On Thu, Apr 30, 2009 at 9:33 AM, Tom Gibara <m...@tomgibara.com> wrote:

> I have to agree with this. The MediaPlayer API is extremely hard work for
> precisely the reason that it expects client-code to maintain state that it
> can't reasonably be expected to know.
>
> At the crux of the problem is the fact that the API is strict about the
> valid transitions by throwing exceptions when invalid state changes are
> attempted. This is fundamentally the wrong design for this API for the
> reasons given above: that the MediaPlayer transitions can be asynchronous to
> application flow.
>
> In my opinion a much better approach would be to model the API properly
> around a state engine, eg. with a setState() method which doesn't throw
> exceptions but returns the new state so that failure to transition can be
> detected. Combined with a state listener mechanism and a setStateAsync()

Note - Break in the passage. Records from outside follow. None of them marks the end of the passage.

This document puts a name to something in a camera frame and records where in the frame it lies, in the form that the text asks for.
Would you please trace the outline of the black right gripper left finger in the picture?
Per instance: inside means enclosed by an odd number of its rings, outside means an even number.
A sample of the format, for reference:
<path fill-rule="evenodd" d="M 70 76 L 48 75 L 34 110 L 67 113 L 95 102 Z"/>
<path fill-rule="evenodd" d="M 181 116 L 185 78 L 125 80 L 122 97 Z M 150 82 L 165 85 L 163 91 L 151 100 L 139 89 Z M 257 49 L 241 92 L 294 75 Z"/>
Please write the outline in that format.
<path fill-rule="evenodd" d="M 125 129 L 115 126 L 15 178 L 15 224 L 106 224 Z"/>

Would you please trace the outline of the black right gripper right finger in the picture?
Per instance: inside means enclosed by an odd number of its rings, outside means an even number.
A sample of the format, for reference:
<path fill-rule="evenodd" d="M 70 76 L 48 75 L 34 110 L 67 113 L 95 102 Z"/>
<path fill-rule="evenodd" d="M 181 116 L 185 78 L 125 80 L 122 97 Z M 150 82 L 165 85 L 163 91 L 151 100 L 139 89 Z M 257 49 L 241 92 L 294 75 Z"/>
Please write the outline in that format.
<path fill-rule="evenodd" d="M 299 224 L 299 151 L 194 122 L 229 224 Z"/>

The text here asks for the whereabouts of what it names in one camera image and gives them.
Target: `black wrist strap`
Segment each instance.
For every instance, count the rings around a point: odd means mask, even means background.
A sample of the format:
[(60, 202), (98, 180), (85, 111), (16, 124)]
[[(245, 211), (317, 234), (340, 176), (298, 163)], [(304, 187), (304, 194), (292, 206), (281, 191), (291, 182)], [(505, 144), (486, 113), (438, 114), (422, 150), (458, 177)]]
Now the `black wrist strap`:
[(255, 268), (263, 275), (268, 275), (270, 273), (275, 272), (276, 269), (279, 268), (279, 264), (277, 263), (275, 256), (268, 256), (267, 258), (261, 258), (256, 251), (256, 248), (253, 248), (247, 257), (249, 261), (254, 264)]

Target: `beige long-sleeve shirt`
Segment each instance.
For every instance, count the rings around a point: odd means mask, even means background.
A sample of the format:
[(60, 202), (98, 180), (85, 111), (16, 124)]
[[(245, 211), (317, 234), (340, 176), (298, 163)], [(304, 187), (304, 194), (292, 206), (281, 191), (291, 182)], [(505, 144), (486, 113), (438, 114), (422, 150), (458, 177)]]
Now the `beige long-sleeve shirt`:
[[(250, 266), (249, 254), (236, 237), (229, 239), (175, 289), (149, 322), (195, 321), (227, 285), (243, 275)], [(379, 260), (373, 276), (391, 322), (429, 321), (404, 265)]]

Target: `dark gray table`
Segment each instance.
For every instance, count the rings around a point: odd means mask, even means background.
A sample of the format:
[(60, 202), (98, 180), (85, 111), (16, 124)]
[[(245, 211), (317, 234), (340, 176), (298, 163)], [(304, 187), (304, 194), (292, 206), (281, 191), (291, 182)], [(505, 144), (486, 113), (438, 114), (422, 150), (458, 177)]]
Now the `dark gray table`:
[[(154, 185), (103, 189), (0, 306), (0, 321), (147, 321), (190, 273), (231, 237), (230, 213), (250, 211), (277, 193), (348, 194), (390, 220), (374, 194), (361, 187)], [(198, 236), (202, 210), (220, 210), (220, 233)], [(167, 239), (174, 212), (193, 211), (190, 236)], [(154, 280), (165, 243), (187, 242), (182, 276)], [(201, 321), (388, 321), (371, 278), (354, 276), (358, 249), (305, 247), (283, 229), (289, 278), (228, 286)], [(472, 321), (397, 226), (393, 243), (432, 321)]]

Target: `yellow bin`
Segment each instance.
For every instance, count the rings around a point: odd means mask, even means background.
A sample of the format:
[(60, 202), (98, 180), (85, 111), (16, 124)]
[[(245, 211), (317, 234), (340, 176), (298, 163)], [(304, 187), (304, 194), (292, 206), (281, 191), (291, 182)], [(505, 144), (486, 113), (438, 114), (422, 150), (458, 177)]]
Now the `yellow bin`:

> method, I feel I'd have all the 'tools' I needed to produce much more robust
> media applications.
>
The problem with that is that the media engine doesn't run in your main
thread. It runs in multiple other threads, in a different process.
Synchronizing the two such that your app has completely knowledge and
control over the current state would require blocking the engine thread(s)
at some point, which would interfere with media playback.
So, given that you can't always know the current state, you should code
defensively and check return codes and exceptions.